John R. Levine is an Internet author and consultant specializing in email infrastructure, spam filtering, and software patents.

He chaired the Anti-Spam Research Group (ASRG) of the Internet Research Task Force (IRTF), is president of CAUCE (the Coalition Against Unsolicited Commercial Email), is a member of the ICANN (Internet Corporation For Assigned Names and Numbers) Stability and Security Advisory Committee, and runs Taughannock Networks. He has co-authored many books, including The Internet For Dummies (with Carol Baroudi and Margaret Levine Young), UNIX For Dummies (with Margaret Levine Young), Fighting Spam for Dummies (with Margaret Levine Young, Ray Everett-Church), qmail (O'Reilly), and flex & bison (O'Reilly).
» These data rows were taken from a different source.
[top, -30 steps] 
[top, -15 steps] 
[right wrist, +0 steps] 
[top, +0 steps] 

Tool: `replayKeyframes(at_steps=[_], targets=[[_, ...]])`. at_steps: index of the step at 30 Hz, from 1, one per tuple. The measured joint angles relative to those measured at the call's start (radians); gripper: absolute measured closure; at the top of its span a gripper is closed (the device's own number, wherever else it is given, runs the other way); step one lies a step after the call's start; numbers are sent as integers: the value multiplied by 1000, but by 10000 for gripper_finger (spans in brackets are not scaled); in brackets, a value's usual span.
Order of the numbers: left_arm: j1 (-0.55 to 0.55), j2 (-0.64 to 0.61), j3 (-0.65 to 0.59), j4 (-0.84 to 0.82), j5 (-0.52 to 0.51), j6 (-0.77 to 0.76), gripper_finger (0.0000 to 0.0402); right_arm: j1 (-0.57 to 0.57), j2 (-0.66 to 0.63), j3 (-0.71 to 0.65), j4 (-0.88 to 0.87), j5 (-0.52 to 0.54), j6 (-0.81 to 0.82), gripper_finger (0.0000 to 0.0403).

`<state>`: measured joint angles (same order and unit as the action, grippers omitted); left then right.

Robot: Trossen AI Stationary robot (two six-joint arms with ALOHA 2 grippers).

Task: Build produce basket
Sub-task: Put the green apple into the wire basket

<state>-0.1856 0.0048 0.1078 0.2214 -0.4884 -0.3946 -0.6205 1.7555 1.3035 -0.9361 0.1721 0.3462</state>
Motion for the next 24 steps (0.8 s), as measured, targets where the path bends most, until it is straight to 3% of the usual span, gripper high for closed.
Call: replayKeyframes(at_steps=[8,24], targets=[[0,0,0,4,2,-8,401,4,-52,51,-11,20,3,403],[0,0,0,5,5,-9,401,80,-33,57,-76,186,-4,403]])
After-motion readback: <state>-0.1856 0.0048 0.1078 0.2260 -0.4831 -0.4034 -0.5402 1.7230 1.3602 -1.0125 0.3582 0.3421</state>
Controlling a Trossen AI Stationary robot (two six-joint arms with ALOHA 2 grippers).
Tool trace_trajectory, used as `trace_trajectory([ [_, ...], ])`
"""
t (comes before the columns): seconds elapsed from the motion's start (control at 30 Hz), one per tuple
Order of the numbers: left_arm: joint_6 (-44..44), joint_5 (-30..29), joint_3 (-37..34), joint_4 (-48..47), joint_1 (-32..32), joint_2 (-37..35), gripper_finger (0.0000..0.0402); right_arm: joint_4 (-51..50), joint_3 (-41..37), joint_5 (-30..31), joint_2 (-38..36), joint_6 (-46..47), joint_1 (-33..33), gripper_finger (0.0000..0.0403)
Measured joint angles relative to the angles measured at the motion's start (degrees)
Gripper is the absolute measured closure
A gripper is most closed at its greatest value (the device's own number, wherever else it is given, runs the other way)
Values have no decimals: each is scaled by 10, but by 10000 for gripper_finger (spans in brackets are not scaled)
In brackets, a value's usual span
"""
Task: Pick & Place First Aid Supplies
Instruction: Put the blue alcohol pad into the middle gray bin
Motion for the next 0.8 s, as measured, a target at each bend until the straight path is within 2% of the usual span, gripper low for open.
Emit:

He was also the mayor of the village of Trumansburg, New York, United States from March 2004 until March 2007.

Levine graduated from Yale University in 1975 and earned his Ph.D. in computer science from Yale in 1984 with a thesis about the design and implementation of small databases. His doctoral advisor was Alan Perlis. His roommate at Yale was economist Paul Krugman. Levine was a co-founder and board member of Segue Software and senior programmer at Javelin Software. He was a member of the R.E.S.I.S.T.O.R.S., one of the first computer clubs in the United States. Levine has moderated the comp.compilers usenet group since its creation in 1986.